それでもなんとか二人がかりで押さえて立ち上がったんだけど……。
「長い! 猫って長いのね!?」
「びっくりするぐらい長いね…!」
ずるるぅ…っとどこまでもリチャードさんの身体が伸びて、結局背負うのは無理だとわかった。もちろんこの大きさというかぐにゃんぐにゃん具合じゃ、右肩に前脚、左肩に後ろ脚で肩の上に横にして担ぐこともできない。
メジャーを持ってきて計ってみたい!
思わずサーチしたけど、当然のように弾かれた。ステータスを見られないようにしてるんだなあ。
もしかしてこれができないと一人前の冒険者にはなれないのかも。
そうなると当然抱き上げることも難しく、ヴィントがいいところまで抱えたんだけど、これまたずるるぅ…と、液体のように地面に流れ落ちてしまった。
「これは困った。いっそ転がして行くか?」
「ああ、それが早いかもね」
「えー? ボクは嫌だぞ。めんどくさい」
しかも、三人ともひどい! 仲間なのに!!
「あの、この外套で運ぶのは?」
だから俺がそう提案したんだけど、ヴィントとピルピルさんは「おお」って笑顔で振り向いたのに、珍しくルーファスネイトが難色を示した。
「俺の外套でか……」
「うん。だってこれ、生地も厚めで丈夫そうだし。俺ので運べたら出すんだけど」
たぶん上半身だけしか乗らないだろうし、そもそも持ち上げたら破れると思う。
でも、あれ? いつもは微笑んでるような表情だったのに、こんな顔するなんてどうしたんだろう?

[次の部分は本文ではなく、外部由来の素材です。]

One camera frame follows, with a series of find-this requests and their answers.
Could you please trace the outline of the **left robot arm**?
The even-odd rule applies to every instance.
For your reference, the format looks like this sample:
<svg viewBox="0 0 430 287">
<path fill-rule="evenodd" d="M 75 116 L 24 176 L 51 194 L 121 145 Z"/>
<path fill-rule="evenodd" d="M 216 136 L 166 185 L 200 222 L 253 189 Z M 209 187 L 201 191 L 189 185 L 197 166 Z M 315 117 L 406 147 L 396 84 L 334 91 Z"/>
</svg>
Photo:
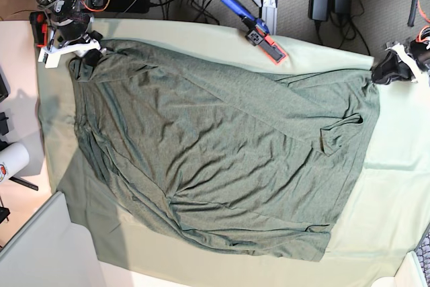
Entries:
<svg viewBox="0 0 430 287">
<path fill-rule="evenodd" d="M 429 16 L 423 11 L 419 0 L 411 0 L 407 26 L 413 27 L 416 16 L 424 19 L 426 25 L 418 34 L 404 44 L 386 44 L 384 60 L 372 68 L 372 82 L 389 85 L 395 81 L 416 83 L 429 88 Z"/>
</svg>

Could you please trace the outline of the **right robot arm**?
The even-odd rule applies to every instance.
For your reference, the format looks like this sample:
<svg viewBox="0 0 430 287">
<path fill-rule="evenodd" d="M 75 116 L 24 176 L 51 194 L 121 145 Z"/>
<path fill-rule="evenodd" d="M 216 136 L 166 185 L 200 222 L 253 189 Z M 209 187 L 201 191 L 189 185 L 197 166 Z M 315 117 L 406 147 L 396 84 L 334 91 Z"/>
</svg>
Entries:
<svg viewBox="0 0 430 287">
<path fill-rule="evenodd" d="M 103 54 L 103 36 L 91 29 L 94 13 L 103 12 L 111 0 L 99 6 L 91 0 L 36 0 L 38 11 L 30 13 L 34 44 L 40 49 L 38 61 L 56 68 L 61 56 L 74 54 L 88 65 Z"/>
</svg>

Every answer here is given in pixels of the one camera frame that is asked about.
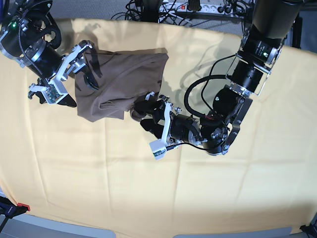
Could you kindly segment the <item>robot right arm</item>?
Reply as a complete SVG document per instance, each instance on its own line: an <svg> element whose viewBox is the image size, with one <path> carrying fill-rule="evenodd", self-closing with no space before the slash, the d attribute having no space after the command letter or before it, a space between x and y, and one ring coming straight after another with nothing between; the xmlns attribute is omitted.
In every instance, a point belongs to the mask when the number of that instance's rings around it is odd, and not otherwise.
<svg viewBox="0 0 317 238"><path fill-rule="evenodd" d="M63 85L70 73L84 74L84 83L97 91L99 85L89 68L86 51L94 44L83 40L68 55L56 50L61 45L61 31L50 14L51 0L16 0L0 2L0 51L27 67L38 77L29 86L28 98L39 98L40 104L62 105L75 108L75 100Z"/></svg>

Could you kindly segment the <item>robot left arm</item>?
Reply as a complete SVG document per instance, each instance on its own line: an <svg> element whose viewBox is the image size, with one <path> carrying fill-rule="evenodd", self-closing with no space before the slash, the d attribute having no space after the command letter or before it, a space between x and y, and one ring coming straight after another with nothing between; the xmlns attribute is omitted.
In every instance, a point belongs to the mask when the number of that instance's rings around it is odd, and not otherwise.
<svg viewBox="0 0 317 238"><path fill-rule="evenodd" d="M156 139L150 143L155 159L181 145L190 145L212 156L224 155L240 131L249 110L252 94L260 94L271 74L301 7L302 0L258 0L252 23L244 33L239 50L226 74L209 74L192 83L184 95L182 115L168 97L155 97L153 92L134 107L141 116L141 126ZM193 109L189 103L192 90L214 79L229 80L215 96L207 114Z"/></svg>

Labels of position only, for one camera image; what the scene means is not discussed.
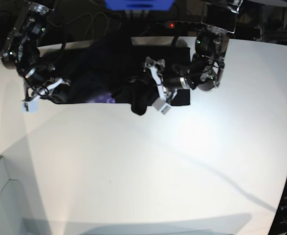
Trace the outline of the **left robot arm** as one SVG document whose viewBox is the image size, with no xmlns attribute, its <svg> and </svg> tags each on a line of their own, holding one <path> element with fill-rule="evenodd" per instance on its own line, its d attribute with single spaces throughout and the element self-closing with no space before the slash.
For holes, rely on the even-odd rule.
<svg viewBox="0 0 287 235">
<path fill-rule="evenodd" d="M 146 57 L 143 71 L 148 74 L 149 89 L 141 100 L 147 104 L 169 106 L 179 90 L 194 90 L 206 86 L 207 90 L 220 85 L 225 67 L 223 40 L 236 30 L 241 0 L 206 0 L 206 17 L 195 40 L 195 54 L 187 66 L 173 64 L 174 75 L 163 76 L 165 60 Z"/>
</svg>

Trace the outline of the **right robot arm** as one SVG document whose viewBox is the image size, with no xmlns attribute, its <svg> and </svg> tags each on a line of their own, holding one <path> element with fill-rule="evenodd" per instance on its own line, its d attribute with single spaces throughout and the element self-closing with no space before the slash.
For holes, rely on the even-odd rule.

「ルーさんのはミスリル糸を織り込んでるから、丈夫なことは折り紙付きだよ。確かにこれなら運べそうだね」
「よーし、運ぶぞ!」
「あたし、この猫さんの荷物を持つわね」
「じゃあ俺は尻尾を持つ!」
ヴィントとピルピルさん、マリーベルに続いて俺も宣言すると、ルーファスネイトは渋々と、本当に渋々と、俺の手から外套を受け取ってリチャードさんの隣に広げた。
それからまたヴィントとルーファスネイトが自分の荷物を身につける。
「どうしてそんなにいやなの? あの…もしかして、仲が悪いとか……?」
ちょっと気になって聞いたら、ルーファスネイトは気持ちよさそうに寝てるリチャードさんをヴィントと「せーの」でごろりと外套の上に転がして、首を横に振った。